* Given records *
⁂

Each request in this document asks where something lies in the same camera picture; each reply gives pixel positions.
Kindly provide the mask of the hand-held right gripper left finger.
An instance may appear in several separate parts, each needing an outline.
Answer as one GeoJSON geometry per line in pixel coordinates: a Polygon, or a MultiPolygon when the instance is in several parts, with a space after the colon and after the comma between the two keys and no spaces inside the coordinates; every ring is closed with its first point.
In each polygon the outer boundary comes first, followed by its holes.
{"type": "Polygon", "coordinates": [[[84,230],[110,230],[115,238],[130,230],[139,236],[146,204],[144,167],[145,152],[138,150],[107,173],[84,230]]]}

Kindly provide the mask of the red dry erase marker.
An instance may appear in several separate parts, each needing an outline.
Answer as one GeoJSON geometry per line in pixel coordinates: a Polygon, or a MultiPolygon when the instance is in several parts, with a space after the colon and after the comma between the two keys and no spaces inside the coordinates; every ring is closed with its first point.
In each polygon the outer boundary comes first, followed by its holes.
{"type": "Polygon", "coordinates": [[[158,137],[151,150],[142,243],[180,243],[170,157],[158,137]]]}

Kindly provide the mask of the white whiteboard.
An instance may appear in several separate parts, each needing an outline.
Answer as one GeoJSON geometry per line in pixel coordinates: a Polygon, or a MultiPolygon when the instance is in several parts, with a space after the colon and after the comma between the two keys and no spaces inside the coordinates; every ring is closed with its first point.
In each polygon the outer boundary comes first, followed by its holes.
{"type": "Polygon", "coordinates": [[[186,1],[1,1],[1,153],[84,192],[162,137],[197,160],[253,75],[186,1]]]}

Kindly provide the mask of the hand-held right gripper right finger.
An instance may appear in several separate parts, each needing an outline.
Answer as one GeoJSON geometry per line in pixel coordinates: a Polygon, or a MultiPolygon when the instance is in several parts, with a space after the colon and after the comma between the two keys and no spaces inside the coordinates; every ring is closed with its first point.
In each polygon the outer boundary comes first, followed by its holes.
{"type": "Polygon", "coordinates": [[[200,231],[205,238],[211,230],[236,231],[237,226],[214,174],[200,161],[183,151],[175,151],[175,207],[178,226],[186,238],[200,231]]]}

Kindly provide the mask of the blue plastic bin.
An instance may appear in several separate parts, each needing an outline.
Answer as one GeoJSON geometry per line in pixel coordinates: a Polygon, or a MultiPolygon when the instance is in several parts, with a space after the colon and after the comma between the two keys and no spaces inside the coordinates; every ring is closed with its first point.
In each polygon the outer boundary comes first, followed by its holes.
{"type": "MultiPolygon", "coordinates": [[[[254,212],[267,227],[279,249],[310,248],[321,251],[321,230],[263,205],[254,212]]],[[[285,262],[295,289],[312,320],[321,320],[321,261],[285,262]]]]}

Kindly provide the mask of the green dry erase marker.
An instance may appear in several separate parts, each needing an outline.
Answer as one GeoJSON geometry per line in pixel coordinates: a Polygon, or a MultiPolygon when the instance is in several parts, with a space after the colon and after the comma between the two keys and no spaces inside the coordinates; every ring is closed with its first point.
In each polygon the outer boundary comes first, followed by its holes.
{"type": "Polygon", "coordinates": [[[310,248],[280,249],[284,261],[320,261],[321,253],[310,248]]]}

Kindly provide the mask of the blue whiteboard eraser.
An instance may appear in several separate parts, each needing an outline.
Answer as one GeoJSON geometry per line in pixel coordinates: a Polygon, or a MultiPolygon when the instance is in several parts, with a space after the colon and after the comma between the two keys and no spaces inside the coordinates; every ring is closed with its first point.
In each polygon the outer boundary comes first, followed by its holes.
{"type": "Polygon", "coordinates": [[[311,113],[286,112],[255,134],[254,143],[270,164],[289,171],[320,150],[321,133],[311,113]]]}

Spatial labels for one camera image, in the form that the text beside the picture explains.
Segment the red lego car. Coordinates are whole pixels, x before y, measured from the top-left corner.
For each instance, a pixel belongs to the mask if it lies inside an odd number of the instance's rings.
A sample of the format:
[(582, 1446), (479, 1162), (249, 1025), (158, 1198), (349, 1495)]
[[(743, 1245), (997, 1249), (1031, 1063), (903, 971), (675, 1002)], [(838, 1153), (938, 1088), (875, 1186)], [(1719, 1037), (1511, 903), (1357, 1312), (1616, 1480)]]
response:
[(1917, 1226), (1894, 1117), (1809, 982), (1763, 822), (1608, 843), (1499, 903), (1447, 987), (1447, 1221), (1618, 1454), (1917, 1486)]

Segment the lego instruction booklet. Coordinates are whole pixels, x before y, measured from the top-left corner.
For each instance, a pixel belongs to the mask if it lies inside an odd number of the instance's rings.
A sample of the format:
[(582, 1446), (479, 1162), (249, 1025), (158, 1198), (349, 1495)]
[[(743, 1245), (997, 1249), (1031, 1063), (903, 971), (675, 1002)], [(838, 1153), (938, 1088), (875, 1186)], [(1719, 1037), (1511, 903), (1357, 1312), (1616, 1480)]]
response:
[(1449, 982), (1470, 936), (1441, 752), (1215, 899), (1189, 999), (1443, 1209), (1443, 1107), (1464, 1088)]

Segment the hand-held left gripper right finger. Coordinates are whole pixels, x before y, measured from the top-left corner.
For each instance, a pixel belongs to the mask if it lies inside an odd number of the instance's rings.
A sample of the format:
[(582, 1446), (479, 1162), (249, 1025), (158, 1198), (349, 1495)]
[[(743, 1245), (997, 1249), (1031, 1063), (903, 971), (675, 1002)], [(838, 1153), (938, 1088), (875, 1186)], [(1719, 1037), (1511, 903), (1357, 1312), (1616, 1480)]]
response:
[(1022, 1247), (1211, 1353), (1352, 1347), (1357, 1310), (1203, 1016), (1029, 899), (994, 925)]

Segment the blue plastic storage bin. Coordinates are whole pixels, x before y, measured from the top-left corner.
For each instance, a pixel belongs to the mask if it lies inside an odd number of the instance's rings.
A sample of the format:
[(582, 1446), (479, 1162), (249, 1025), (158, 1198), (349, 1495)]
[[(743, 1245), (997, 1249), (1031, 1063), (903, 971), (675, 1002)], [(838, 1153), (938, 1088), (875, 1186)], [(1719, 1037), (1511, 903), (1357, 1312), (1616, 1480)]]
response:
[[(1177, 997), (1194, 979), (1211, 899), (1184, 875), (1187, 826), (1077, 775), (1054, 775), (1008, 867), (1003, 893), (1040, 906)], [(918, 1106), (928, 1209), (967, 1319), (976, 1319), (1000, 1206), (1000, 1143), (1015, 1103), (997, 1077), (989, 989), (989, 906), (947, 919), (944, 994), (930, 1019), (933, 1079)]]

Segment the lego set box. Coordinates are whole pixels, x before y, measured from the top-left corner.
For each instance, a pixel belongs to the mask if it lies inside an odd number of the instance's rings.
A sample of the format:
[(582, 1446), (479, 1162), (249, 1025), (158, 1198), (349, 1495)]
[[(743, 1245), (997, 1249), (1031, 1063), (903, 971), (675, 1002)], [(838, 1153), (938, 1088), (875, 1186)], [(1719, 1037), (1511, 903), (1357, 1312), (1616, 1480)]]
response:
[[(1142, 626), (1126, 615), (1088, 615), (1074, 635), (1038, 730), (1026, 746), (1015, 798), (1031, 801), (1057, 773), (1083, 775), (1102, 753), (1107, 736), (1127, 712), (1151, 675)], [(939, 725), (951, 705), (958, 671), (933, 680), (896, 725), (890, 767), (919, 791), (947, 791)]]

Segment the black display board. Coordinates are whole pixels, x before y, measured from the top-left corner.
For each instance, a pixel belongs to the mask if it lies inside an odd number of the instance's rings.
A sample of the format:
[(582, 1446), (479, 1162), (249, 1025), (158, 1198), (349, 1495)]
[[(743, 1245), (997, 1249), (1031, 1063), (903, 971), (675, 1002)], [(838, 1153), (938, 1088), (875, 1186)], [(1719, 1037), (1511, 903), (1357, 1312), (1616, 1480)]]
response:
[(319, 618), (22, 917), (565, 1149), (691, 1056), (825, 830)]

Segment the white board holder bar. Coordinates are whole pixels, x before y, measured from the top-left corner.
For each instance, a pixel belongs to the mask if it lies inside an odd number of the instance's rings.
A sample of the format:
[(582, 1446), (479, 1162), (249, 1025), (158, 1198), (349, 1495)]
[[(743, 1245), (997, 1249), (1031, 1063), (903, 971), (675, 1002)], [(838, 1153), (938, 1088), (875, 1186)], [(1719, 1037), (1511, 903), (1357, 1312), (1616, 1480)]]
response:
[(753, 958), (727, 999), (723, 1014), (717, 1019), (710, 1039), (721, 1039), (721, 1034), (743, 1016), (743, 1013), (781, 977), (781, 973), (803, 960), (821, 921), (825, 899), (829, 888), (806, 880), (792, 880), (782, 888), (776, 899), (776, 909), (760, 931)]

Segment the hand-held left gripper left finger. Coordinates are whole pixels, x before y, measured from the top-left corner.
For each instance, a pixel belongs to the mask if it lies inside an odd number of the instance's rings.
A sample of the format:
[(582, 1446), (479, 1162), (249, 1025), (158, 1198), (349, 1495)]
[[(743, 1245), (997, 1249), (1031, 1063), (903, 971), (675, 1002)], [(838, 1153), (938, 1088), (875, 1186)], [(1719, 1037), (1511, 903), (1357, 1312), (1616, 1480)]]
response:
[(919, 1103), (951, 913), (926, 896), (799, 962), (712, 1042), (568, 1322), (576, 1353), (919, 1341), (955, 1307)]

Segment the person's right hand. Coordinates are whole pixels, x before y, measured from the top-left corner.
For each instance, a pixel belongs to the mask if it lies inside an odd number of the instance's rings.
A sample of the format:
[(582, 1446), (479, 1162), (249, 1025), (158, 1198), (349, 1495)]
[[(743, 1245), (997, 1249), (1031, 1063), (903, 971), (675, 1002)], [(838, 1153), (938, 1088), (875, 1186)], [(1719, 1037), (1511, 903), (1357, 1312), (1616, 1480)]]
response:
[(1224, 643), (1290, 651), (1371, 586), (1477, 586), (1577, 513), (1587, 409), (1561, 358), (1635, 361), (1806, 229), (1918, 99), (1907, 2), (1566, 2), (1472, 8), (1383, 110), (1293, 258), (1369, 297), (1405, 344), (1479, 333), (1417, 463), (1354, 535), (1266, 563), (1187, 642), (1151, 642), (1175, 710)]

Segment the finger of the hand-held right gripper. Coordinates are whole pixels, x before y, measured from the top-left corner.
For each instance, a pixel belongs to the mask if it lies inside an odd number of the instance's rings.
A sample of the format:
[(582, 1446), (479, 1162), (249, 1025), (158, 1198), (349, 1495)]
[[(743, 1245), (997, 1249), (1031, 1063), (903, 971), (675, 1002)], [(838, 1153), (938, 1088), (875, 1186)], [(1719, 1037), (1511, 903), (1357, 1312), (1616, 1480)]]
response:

⁂

* What is required *
Go through the material and copy each line in which the word "finger" occurs.

* Response to the task *
Kindly provide the mask of the hand-held right gripper left finger.
Kindly provide the mask of the hand-held right gripper right finger.
Segment the hand-held left gripper right finger. Coordinates are whole pixels, x before y, measured from the top-left corner.
Segment the hand-held left gripper left finger. Coordinates are whole pixels, x before y, measured from the top-left corner.
Segment the finger of the hand-held right gripper. Coordinates are whole pixels, x before y, measured from the top-left corner.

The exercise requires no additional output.